Saturday, December 26, 2009

New York, Winter 2009 - Day Nine, "This"


Do we take things too seriously? Is life all just a game with a set of rules that feel somewhat ad hoc, not to mention highly-fluid, but infractions of which are nonetheless strictly punished? Should we, as I believe I heard Bugs Bunny say once, not take life too seriously because we'll "never get out of it alive?"

This seems to me to be one of the core conundrums at the heart of Melissa James Gibson's new play, "This," now playing at Playwrights Horizon. The five characters who populate the stage are all bright, successful (at varying levels), skilled (at varying levels) and wounded. At varying levels.

Merrell and Tom and Jane and Alan all knew each other in college. Tom and Merrell got married, Jane married Roy (who appears in this show only as cremains) and Alan is presumably the same verbally-gifted, bitchy, complainy gay man he always was. Jean-Pierre is a French "Doctor without borders" that Merrell wants to set Jane up with, it being nearly a year since her husband (the aforementioned cremains) has died of an unnamed disease.

This is the sort of show that's right up my alley. It's filled with wisecracking urbane sophisticates who wax philosophic on various topics with greater or lesser degrees of irony. They indulge a little too much (which leads to an hysterical moment where the character holding the two bottles which contain all the remaining liquor asks someone to "pass the Triple Sec" and another character reaches out and lifts her elbow so the bottle in her hand comes into her view), and they talk constantly.
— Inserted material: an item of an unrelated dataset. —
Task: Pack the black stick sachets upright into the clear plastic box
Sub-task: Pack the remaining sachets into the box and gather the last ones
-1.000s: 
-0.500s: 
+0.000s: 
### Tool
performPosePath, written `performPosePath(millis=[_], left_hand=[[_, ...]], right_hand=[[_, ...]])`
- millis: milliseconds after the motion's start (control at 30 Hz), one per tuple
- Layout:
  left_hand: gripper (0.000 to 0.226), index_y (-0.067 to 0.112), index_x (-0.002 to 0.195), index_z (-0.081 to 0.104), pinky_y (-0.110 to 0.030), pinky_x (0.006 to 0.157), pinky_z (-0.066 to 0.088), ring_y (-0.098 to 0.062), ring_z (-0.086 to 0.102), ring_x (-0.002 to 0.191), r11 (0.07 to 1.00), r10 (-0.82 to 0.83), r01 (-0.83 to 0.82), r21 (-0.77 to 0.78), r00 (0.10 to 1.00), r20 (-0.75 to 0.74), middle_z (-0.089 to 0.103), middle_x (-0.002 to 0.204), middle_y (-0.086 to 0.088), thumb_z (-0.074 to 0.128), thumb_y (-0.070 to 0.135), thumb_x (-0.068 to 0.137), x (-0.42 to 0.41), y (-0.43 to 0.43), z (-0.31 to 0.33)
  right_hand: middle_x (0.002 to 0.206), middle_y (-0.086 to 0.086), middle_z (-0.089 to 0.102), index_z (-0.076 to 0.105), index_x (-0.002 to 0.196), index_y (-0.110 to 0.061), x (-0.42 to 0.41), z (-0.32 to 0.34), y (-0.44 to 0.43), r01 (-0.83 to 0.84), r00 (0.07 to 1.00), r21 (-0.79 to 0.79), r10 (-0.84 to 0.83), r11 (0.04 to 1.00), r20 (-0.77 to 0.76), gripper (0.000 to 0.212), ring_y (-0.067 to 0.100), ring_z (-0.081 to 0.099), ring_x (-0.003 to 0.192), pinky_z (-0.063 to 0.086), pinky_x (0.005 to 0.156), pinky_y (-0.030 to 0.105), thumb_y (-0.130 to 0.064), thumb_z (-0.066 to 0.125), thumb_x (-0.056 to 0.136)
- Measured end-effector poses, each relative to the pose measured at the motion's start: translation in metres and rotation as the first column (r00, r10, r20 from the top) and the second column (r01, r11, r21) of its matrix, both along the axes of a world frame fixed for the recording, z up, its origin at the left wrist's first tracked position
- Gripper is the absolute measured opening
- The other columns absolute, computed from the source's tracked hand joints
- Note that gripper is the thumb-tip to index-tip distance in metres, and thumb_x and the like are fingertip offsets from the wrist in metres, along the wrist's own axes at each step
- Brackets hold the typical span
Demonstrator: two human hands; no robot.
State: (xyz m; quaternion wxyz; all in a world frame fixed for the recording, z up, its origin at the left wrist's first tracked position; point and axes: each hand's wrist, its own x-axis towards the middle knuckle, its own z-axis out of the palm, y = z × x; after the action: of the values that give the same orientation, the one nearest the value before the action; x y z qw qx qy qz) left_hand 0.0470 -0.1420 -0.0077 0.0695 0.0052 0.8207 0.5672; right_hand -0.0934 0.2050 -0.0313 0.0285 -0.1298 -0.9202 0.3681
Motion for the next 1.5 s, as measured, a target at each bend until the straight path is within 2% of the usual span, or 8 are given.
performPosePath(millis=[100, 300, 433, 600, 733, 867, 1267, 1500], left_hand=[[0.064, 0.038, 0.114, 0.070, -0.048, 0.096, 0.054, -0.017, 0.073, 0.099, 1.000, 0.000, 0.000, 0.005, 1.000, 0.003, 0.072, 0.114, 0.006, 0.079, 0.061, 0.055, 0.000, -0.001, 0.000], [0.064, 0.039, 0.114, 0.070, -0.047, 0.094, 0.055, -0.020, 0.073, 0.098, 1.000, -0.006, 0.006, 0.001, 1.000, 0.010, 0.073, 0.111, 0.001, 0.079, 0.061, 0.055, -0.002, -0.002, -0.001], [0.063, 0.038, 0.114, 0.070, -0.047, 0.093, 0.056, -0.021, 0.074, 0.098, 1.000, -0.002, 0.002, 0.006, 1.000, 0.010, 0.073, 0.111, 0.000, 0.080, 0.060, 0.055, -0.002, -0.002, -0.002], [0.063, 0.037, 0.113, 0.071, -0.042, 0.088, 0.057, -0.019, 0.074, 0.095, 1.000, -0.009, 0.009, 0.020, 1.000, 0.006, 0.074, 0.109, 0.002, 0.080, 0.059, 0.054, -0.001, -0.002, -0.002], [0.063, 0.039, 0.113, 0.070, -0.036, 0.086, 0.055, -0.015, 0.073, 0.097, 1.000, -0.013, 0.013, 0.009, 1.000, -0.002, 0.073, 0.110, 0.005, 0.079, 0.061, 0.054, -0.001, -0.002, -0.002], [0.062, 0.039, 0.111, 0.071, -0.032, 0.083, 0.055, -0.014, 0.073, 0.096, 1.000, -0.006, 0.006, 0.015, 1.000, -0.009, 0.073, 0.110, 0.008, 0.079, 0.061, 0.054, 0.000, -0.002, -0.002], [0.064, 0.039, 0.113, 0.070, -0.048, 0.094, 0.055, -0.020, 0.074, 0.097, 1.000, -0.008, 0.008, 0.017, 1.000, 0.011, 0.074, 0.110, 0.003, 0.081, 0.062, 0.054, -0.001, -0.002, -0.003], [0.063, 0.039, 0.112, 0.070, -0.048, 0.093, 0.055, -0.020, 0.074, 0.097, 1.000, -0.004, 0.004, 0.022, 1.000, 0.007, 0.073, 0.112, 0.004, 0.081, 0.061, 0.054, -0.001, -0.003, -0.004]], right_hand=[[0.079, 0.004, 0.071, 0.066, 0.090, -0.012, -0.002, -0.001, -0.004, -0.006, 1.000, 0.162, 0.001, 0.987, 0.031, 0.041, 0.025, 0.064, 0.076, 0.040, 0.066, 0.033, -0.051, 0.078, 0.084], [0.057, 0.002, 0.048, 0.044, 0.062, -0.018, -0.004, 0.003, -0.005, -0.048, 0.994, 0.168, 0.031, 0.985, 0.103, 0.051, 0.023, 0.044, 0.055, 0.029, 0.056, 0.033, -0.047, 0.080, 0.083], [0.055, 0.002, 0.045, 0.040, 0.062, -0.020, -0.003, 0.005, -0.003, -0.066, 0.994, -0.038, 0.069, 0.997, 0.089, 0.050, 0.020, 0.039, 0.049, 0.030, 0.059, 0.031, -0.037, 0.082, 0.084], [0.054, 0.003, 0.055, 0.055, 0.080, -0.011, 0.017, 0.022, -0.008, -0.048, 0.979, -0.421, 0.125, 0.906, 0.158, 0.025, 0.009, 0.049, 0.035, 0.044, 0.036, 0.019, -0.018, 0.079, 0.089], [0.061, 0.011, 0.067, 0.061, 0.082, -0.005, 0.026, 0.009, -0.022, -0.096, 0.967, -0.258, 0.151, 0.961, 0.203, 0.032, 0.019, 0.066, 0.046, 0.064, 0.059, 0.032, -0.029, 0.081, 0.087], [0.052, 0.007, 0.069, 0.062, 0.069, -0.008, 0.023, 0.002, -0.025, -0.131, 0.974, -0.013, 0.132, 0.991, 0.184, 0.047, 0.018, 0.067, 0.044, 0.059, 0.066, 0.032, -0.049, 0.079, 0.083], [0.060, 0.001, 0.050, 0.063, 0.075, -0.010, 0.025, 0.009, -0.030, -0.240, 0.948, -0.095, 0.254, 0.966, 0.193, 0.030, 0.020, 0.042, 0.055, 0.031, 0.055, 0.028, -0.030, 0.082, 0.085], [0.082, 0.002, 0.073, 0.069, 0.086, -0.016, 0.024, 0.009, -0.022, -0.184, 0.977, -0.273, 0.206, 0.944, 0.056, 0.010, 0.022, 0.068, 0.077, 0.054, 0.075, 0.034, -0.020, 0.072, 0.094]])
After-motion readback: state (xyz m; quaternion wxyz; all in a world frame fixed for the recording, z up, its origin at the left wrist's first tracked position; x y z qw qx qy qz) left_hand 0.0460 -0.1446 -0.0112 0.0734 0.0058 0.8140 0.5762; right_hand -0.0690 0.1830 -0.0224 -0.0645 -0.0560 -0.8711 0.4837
Like I said, perfect for me.

And though I loved the show, laughed a lot and appreciated the amazing set by Louisa Thompson, and the theatricality of it all, and though I loved all the intellectual banter, I felt something was missing. Some sort of soul to the play. Maybe I just didn't like the perfectness of all the character's jobs: Merrell is a jazz singer/pianist in nightclubs, Tom an artistic cabinetmaker, Jane a published poet now teacher, Jean-Pierre is the aforementioned philanthropic man of medicine and Alan makes his living as a professional mnemonist, a man with a prodigious recall -- a skill which comes to hilarious use late in the show. Maybe it's because some of the topics discussed feel too much like the cute things a writer jots down in a notebook but didn't always seem connected to the characters.

Overall, though, I'd say "This" is worth a look.